L’administration écoresponsable des vapeurs anesthésiques au cours de l’anesthésie générale inhalée respecte les recommandations de pratique professionnelle établies par la Société Française d’Anesthésie Réanimation (SFAR). Elle permet l’optimisation de l’utilisation de ces médicaments d’entretien des anesthésies générales en réduisant leur impact sur l’environnement et le réchauffement climatique, ainsi que le gaspillage des ressources tout en générant des économies financières.

  • Le profil des fondateurs et ce qui leur a donné l’idée de cette création

Ces bonnes pratiques sont bien établies sur le plan scientifique et basées sur la littérature médicale et scientifique de ces dernières années. Elles sont promues par le Comité Développement Durable de la SFAR et font l’objet de recommandations de pratiques professionnelles (RPP), de fiches pratiques éditées par la SFAR et disponibles en ligne sur son site (SFAR.org) pour tous les professionnels, de formations dispensées par les membres de ce comité, de communications lors des congrès.

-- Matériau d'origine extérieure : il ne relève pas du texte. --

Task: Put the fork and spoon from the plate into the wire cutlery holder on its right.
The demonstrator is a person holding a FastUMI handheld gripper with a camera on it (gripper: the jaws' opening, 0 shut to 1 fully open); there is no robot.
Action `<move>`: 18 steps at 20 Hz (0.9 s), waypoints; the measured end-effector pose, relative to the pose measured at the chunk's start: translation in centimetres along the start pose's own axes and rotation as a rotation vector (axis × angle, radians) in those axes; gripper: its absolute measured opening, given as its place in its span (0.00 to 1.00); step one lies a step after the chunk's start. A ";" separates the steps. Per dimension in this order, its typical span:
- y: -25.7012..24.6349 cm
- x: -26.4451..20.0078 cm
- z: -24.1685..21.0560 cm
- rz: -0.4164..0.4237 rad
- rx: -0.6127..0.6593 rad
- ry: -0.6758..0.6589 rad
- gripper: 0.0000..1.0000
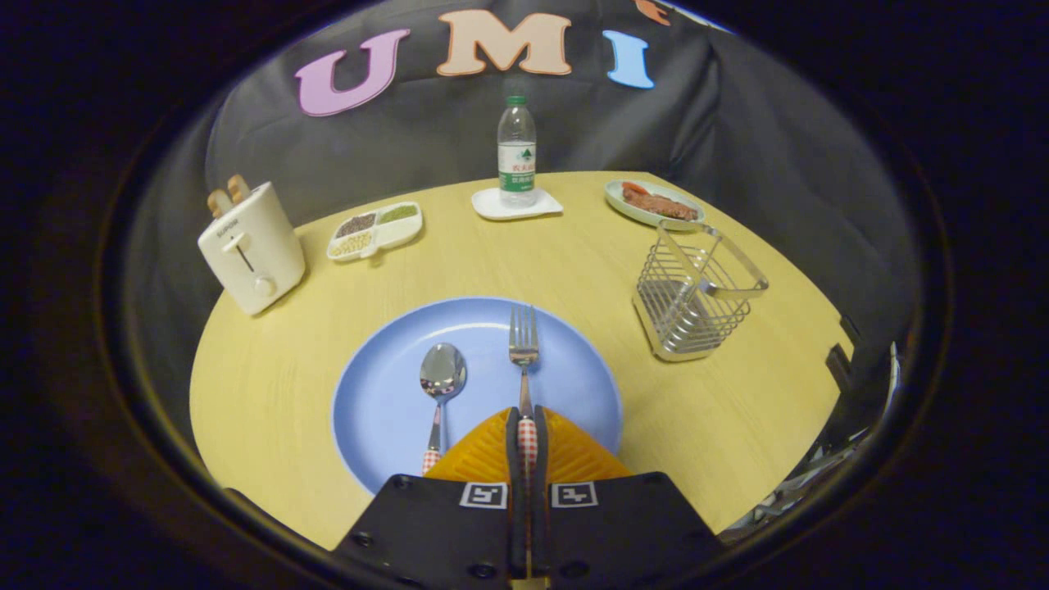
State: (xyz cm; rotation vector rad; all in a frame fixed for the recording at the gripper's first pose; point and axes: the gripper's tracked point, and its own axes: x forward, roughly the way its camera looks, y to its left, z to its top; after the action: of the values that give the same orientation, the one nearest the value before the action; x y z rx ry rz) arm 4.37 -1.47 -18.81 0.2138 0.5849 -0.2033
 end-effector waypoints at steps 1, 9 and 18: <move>0.0 -0.5 0.4 -0.004 0.017 0.006 0.05; -1.9 -4.0 2.7 -0.122 -0.057 0.125 0.05; -5.4 -8.2 9.6 -0.214 0.109 0.370 0.06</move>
State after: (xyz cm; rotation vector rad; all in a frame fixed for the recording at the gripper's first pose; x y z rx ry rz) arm 1.30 -8.04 -7.15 0.2978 0.9670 -0.4086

  • Les soutiens et partenariats éventuels déjà acquis

La SFAR est parmi les 1ers promoteurs de ces actions via son Comité Développement Durable. D’autres sociétés savantes internationales diffusent également ces informations. Le Comité Ecoresponsabilité en Santé (CERES) qui regroupe plusieurs sociétés savantes françaises, dont la SFAR, est aussi un relais actif.

  • Vos prochaines étapes et vos besoins pour vous développer

La diffusion au plus grand nombre de professionnels de ces informations et des RPP est l’étape primordiale actuelle. La SFAR organise des formations ouvertes aux professionnels : deux ont déjà eu lieu au siège parisien. Ces formations s’exportent sur le territoire français courant 2023 (renseignements sur le site SFAR.org).

Nous avons besoin de visibilité. Notre objectif est de diffuser ce savoir au plus grand nombre pour réduire au plus vite l’impact environnemental de nos pratiques professionnelles et de participer à la réduction de l’impact environnemental des systèmes de santé tant au niveau national qu’au niveau mondial. Cet impact est largement démontré aujourd’hui : émissions considérables de GES mais aussi, effets sur la santé publique, notamment sur le Disability Adjusted Life Years (DALY), qui représente l’impact d’une maladie en année de vie perdues.

A titre d’exemple, aux USA, la pollution engendrée par le système de santé était pourvoyeuse de 470 000 DALY en 2013.